== Segment start ==
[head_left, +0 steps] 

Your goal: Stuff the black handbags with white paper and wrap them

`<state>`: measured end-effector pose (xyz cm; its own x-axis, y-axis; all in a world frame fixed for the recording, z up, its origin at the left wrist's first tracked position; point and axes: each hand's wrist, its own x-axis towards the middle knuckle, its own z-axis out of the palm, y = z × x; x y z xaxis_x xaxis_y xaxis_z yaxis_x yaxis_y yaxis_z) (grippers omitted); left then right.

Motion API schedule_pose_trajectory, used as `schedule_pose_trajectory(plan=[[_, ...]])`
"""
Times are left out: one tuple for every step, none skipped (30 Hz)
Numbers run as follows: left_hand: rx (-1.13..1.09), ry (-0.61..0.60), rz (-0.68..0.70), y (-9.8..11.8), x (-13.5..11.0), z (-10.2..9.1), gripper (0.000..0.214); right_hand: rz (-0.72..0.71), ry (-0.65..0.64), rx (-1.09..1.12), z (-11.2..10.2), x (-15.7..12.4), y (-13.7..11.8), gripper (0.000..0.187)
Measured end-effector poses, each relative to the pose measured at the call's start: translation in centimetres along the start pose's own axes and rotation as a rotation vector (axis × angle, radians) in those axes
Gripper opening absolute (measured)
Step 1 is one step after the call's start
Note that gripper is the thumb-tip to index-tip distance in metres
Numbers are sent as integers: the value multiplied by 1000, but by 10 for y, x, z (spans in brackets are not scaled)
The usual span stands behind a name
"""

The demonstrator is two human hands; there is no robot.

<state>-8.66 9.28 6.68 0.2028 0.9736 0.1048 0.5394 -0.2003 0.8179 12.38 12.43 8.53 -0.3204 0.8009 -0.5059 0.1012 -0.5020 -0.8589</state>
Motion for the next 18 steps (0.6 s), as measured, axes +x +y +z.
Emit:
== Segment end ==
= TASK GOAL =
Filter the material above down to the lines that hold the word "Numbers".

= WORKED SOLUTION =
Numbers run as follows: left_hand: rx (-1.13..1.09), ry (-0.61..0.60), rz (-0.68..0.70), y (-9.8..11.8), x (-13.5..11.0), z (-10.2..9.1), gripper (0.000..0.214); right_hand: rz (-0.72..0.71), ry (-0.65..0.64), rx (-1.09..1.12), z (-11.2..10.2), x (-15.7..12.4), y (-13.7..11.8), gripper (0.000..0.187)
Numbers are sent as integers: the value multiplied by 1000, but by 10 for y, x, z (spans in brackets are not scaled)

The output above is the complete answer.